Accade così nella vita: il meglio, il vino buono, si ritiene sia negli anni della giovinezza e che poi con l’avanzare degli anni e l’arrivo dei primi acciacchi, tutto sia destinato a spegnersi; il fascino di nuove esperienze si riduce perché di esperienze ne hai già fatte tante, perché qualche ferita o graffio ti è rimasto addosso, l’amaro di qualche delusione o sconfitta non se ne va. E in qualche modo ti accorgi che qualcosa si spegne dentro o peggio tenti di tornare giovane.
La seconda cosa che mi colpisce è questo non sapere da dove arriva questo vino.

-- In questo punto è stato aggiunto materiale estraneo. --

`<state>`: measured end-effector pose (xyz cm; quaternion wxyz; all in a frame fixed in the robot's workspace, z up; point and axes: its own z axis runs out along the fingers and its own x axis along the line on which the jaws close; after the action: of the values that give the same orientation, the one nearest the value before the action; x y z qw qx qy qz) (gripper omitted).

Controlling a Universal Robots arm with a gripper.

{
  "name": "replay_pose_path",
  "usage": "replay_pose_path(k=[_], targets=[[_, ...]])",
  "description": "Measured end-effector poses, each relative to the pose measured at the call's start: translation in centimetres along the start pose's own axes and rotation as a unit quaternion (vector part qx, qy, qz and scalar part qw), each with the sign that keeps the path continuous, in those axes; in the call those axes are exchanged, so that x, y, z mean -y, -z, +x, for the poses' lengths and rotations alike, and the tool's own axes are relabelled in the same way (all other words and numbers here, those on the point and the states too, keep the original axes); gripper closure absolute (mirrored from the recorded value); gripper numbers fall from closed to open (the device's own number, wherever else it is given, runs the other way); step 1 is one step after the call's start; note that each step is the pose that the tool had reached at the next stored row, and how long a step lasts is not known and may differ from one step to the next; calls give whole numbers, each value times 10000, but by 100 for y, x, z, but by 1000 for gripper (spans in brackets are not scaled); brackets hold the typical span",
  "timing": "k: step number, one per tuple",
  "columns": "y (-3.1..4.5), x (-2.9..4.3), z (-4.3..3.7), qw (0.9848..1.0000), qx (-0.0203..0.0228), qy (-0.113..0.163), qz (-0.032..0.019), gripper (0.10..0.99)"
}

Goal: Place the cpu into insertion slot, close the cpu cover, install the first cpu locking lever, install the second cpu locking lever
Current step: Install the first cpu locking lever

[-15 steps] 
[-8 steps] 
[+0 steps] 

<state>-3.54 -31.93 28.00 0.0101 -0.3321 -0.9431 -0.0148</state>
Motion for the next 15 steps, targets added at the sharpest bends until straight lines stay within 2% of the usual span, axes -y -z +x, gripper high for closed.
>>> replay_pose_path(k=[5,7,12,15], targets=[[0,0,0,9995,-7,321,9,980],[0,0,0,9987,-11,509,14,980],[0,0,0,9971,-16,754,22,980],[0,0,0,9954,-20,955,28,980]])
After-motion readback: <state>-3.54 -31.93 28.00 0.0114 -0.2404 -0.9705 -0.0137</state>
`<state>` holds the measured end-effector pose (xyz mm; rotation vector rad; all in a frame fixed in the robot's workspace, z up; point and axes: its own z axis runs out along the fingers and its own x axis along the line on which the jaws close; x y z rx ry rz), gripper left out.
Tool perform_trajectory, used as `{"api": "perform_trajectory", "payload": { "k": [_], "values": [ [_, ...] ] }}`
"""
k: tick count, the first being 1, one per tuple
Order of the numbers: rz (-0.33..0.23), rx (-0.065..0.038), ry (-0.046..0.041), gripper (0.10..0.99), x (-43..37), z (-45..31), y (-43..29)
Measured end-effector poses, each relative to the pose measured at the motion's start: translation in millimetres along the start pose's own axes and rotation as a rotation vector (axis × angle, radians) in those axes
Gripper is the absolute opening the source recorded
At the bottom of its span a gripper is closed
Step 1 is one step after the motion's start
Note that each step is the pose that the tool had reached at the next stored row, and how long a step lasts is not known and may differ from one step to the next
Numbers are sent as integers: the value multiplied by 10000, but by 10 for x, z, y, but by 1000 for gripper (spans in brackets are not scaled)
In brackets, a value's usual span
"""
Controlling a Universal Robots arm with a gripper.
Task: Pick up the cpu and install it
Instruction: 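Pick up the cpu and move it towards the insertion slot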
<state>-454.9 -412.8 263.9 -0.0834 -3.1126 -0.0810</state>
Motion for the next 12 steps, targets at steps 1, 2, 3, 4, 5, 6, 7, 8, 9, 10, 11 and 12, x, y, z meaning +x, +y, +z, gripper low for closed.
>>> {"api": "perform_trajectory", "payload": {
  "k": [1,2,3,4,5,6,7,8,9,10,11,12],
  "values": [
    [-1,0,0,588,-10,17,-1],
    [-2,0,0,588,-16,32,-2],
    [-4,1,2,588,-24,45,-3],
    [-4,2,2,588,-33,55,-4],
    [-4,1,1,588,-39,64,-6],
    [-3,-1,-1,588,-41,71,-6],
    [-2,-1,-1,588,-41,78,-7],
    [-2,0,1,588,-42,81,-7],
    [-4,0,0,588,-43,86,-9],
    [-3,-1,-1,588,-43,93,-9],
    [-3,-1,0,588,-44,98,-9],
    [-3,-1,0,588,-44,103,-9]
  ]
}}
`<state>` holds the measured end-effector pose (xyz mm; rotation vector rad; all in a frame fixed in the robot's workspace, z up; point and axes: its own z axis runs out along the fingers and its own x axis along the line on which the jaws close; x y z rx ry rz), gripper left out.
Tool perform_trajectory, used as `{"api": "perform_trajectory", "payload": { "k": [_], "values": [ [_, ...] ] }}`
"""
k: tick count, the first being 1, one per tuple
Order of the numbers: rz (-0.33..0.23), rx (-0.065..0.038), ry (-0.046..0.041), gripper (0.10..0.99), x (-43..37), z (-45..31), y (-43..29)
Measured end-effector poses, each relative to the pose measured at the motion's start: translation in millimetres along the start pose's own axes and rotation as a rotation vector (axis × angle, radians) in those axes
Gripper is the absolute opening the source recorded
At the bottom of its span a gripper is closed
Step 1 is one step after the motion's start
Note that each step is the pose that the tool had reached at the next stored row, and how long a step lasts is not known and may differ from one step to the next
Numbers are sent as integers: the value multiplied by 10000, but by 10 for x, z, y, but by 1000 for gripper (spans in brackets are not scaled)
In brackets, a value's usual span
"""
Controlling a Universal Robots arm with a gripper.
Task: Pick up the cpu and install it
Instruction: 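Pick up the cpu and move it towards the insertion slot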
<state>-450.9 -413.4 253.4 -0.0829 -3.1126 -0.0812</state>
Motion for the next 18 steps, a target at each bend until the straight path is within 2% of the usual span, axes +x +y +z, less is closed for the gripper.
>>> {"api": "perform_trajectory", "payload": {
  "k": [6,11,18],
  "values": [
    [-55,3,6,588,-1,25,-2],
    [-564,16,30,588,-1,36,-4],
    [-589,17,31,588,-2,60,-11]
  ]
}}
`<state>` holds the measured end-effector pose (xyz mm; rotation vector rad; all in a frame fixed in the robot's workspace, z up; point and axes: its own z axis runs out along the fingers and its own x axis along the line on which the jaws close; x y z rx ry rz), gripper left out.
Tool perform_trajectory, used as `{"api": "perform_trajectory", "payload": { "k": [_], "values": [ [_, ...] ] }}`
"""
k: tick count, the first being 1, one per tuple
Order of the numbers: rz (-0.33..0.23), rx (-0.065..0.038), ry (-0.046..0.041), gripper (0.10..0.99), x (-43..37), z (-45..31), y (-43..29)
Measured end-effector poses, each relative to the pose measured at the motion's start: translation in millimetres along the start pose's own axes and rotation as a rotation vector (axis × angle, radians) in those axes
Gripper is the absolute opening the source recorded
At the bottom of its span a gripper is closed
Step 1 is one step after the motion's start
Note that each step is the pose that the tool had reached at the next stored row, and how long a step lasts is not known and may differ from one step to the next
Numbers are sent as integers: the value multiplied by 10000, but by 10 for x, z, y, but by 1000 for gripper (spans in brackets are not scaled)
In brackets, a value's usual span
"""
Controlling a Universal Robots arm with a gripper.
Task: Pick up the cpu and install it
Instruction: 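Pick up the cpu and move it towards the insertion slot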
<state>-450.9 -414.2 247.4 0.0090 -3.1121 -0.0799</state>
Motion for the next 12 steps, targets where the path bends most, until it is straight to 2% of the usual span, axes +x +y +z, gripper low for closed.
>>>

Penso a quante volte ciascuno di noi è stato sorpreso dalla gioia senza sapere bene da dove arrivi. Penso a quelle situazioni di grazia dove improvvisamente e in maniera inattesa e misteriosa irrompe qualcosa di nuovo a risollevare la situazione; qualcosa che non abbiamo messo nel conto, qualcosa che non abbiamo programmato e previsto; qualcosa su cui non abbiamo nessun merito e controllo; qualcosa che nemmeno sappiamo da dove arriva: non sapeva da dove venisse.
Il vino ad una festa di nozze è cosa seria e indispensabile; la gioia nella vita è cosa seria e indispensabile. Ci accorgiamo che è diversa e molto più profonda dell’allegria spensierata e spassosa di cui a volte ci accontentiamo. 
Non sappiamo sempre dire di preciso cosa sia, come non sempre sappiamo dire da dove arriva, ma ne comprendiamo tutto il suo valore.
Arriva a dirci che quel destino di declino incontrastabile può essere invertito: Tutti mettono in tavola il vino buono all’inizio e, quando si è già bevuto molto, quello meno buono. Tu invece hai tenuto da parte il vino buono finora.
«Qualsiasi cosa vi dica, fatela». La gioia arriva dalla decisione di Dio di avere a che fare con gli uomini, dal suo decidere di non abbandonarli ad un destino di declino. Arriva dalla fiducia riposta in quel Gesù che nell’ultima cena dirà parole simili a quelle di Maria: Vi ho dato infatti l’esempio, perché come ho fatto io, facciate anche voi. 
È così che arriva quella gioia; ti prende e ti solleva sopra ogni fatica. Non importa se non vedi da dove arriva, non importa la sua durata: a volte è come un lampo improvviso, a volte è l’esito di un lento costruirsi di piccoli eventi, parole regalate o ricevute, delicate attenzioni. Non è replicabile, neppure catturabile se non dal cuore che la custodisce, ne custodisce il dolce ricordo e lo trasforma in attesa del suo prossimo passaggio.
Maria, nel suo custodire e meditare tutto nel cuore, aveva intuito. Lo hanno imparato i servitori da dove arriva quel vino e come la festa possa riprendere vita.
“Qualsiasi cosa vi dica, fatela”.
“Vi ho dato infatti l’esempio, perché come ho fatto io, facciate anche voi”.
“Questo vi ho detto perché la mia gioia sia in voi e la vostra gioia sia piena”.